On December 15th of this year the House of Representatives voted 250 to 175 to repeal the Military’s “don’t ask don’t tell” policy of handling homosexual behavior in the armed services. On December 18th the Senate paved the way for repeal voting 65 to 31 and the repeal was signed by President Barack Obama on December 22nd, thus fulfilling one of his campaign promises.

Many Christians are dismayed over such a blatant expression of immorality being officially sanctioned by the U.S. government. For the first time in the history of the country openly homosexual people will be allowed to serve honorably in the military. As you can imagine over the past week I have heard a lot of discussion about this and there are a few common themes in these conversations that are worthy of deeper consideration because they are (consciously or unconsciously) based upon certain unstated theological premises.
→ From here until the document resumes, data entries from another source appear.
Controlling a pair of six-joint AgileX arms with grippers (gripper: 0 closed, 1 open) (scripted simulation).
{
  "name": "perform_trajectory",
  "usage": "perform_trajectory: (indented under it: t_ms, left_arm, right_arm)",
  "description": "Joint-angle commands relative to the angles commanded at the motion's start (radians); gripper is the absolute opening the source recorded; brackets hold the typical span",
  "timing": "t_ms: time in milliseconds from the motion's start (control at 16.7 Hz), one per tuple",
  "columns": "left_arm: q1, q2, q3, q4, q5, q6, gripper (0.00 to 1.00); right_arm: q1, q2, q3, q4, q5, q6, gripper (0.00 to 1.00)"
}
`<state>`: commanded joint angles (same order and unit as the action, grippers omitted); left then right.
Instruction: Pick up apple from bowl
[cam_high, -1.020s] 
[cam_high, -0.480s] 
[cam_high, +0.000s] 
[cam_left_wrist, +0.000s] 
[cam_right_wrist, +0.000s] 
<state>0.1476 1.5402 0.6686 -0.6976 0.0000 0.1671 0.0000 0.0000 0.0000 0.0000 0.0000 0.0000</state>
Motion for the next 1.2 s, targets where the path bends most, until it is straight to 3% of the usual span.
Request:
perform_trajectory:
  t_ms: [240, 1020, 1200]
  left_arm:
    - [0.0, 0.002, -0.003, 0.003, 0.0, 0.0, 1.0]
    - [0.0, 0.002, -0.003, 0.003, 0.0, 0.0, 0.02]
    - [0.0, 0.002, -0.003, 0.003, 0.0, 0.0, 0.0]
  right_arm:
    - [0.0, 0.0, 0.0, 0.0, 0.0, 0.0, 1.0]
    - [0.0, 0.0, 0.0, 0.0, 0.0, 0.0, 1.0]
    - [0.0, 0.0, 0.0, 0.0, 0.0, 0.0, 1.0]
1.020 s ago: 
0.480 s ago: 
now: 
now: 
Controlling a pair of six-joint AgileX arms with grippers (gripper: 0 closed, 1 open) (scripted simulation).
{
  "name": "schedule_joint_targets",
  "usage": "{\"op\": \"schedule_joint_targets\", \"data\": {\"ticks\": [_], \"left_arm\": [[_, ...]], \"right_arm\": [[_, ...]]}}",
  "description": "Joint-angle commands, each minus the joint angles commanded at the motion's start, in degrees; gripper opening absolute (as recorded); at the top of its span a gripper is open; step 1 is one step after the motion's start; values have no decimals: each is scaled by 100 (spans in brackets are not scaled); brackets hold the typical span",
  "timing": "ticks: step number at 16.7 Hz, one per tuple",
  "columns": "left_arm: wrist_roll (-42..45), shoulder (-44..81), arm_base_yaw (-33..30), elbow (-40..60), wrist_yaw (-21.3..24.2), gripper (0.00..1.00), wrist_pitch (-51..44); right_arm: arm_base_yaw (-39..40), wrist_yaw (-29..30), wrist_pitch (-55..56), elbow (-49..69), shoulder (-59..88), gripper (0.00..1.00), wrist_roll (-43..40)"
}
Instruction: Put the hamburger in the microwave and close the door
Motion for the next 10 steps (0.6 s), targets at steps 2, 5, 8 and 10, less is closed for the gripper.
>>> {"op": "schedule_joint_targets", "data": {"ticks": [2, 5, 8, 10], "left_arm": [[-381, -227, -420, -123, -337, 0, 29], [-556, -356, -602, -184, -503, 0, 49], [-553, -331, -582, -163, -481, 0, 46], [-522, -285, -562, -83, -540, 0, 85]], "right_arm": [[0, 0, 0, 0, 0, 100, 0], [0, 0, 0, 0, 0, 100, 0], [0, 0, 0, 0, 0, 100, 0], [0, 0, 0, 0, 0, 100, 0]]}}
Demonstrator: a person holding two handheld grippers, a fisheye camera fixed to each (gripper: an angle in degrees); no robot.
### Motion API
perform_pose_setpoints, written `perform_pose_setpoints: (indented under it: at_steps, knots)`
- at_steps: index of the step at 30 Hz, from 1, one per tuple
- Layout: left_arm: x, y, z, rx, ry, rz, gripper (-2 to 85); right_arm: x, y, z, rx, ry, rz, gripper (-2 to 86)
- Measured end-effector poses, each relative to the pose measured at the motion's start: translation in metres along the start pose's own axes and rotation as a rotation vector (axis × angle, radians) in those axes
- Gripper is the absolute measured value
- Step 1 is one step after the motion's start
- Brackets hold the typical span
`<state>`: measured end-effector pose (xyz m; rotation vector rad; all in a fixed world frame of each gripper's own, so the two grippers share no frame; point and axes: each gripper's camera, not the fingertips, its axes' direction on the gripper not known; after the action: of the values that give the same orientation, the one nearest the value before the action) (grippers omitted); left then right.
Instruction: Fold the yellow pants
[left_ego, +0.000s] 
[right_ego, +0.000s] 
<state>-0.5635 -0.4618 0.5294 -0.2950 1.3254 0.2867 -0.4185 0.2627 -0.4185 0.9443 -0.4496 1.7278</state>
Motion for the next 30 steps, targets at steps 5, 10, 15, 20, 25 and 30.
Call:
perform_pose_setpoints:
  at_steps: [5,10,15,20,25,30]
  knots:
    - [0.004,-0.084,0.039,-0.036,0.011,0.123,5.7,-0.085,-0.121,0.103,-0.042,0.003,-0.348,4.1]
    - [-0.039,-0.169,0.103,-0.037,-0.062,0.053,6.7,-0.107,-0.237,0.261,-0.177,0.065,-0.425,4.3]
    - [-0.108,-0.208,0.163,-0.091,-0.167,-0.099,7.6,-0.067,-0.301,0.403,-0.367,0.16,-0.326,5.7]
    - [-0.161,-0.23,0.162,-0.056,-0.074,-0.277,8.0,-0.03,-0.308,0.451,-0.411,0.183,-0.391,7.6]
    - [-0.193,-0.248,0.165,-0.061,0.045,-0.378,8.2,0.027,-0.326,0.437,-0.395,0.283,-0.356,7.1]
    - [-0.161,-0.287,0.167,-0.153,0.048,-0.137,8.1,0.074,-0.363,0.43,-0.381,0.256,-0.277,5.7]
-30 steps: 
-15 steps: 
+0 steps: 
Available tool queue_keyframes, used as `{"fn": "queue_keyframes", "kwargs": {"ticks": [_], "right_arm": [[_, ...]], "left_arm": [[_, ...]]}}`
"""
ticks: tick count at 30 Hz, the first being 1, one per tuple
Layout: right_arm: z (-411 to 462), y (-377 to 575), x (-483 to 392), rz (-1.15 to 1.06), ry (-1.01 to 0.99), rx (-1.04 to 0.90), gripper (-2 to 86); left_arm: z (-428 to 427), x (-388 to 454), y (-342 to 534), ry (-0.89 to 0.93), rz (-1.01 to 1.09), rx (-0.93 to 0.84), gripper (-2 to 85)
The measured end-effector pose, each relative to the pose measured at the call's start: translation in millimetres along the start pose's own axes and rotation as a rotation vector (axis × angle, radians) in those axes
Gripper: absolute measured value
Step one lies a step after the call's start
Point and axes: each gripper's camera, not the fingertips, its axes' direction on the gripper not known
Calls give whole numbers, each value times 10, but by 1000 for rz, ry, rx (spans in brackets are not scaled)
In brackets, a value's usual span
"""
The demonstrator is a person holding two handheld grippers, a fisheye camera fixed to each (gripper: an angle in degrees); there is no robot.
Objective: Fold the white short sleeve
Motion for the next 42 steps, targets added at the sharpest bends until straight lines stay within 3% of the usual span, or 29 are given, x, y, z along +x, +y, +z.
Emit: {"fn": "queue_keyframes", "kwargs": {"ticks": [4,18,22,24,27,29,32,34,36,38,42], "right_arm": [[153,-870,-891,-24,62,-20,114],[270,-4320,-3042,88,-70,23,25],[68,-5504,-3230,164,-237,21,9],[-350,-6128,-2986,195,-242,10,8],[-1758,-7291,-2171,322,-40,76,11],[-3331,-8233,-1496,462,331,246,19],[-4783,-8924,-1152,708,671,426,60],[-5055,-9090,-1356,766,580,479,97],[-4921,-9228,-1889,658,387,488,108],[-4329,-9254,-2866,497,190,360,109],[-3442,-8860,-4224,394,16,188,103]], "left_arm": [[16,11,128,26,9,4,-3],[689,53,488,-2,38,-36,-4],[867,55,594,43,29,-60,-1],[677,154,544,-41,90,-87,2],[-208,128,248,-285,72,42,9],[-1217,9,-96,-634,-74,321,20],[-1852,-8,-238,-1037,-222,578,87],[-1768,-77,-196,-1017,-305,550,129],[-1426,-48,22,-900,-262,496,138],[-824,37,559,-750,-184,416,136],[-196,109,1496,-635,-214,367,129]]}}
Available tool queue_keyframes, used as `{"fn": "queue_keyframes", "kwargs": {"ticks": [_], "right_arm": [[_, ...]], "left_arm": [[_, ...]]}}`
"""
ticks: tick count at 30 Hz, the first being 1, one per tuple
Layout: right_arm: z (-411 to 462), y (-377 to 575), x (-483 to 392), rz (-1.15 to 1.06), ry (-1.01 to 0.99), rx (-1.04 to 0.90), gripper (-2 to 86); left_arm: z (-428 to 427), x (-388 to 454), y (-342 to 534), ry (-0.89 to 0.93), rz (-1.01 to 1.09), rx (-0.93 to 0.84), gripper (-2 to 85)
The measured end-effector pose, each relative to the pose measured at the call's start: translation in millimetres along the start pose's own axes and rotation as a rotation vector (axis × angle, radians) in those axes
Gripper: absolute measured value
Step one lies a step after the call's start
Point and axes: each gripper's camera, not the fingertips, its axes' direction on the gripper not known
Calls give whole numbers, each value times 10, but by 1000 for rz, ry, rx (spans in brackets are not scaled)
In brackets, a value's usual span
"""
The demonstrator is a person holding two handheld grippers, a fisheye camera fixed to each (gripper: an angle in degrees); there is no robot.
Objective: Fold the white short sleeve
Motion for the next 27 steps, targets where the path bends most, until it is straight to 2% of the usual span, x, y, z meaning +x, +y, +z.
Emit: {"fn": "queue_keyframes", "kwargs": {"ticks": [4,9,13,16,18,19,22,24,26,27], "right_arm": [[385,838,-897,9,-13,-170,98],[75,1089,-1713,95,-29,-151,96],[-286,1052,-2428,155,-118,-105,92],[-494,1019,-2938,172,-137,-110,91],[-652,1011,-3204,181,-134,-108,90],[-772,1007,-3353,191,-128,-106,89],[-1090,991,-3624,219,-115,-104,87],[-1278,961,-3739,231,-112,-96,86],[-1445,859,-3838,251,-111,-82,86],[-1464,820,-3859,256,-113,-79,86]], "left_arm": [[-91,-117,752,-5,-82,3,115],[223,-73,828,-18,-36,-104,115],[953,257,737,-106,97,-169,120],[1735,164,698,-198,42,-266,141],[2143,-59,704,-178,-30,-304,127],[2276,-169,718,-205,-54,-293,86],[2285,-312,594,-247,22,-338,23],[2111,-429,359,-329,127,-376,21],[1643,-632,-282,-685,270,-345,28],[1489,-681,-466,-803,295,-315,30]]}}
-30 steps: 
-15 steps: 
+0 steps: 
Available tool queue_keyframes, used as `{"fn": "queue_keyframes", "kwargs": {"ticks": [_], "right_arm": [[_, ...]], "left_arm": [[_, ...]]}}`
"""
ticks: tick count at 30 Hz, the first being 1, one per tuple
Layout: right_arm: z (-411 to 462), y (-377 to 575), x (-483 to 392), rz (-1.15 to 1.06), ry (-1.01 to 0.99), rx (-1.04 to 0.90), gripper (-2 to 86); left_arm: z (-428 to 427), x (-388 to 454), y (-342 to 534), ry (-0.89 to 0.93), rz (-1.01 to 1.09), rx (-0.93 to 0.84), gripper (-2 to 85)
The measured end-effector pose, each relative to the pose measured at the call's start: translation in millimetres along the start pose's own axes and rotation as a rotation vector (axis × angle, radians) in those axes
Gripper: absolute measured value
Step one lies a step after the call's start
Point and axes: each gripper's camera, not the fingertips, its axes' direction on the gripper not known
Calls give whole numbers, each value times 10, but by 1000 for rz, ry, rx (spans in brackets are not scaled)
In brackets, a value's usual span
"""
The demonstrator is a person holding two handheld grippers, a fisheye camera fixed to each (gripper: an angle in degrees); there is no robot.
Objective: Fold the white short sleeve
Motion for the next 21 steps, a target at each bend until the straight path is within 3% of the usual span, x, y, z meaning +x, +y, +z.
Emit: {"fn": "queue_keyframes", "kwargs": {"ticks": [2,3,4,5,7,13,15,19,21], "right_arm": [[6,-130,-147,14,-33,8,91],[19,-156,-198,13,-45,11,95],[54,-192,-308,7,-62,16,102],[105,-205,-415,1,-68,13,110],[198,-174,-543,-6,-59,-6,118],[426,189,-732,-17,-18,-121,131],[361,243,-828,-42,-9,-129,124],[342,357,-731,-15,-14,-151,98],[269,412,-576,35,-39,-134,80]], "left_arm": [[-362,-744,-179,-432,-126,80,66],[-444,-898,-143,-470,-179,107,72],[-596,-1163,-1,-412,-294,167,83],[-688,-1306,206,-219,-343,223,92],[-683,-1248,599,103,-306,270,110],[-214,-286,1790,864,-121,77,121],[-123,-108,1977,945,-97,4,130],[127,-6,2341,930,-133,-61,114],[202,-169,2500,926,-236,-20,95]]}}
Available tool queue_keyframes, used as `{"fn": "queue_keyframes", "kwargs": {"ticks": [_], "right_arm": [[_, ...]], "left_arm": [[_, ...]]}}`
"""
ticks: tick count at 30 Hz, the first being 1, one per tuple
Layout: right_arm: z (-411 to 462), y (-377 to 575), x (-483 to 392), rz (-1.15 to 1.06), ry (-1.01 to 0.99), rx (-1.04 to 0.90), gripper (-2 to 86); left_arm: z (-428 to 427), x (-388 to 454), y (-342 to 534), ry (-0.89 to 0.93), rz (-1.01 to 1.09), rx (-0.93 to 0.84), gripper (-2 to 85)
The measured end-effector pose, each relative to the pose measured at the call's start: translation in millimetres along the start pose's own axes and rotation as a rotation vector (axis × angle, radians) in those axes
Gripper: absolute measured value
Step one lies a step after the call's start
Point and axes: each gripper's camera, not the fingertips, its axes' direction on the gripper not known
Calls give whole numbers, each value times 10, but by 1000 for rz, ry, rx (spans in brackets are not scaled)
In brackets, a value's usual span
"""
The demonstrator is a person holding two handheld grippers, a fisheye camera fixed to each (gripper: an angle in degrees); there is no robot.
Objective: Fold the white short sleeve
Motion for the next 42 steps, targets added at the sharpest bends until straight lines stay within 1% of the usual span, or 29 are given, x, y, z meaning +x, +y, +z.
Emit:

The major concern that I hear from brothers and sisters seems to be that this decision will bring God’s judgment upon the nation. To be sure our Lord is sovereign and does indeed judge nations. The question that is often not asked, however, is upon what basis he judges them and how this decision plays into that.

Some American Christians believe that God’s dealings with the United States are analogous to His dealings with Israel in the Old Testament. They observe that when Israel was faithful God blessed them and when they were not God cursed them. They then apply this logic to the United States. There are two problems with this line of thinking. First, it is a bit of an oversimplification regarding God’s dealings with Israel. Secondly, and more importantly, Israel was a national covenant people. Although many American’s act as though God has enacted some special relationship with the U.S. the fact is that He has not. America as a country has no special covenant relationship with God and we therefore should not assume that God will deal with us in the same way He dealt with historical Israel.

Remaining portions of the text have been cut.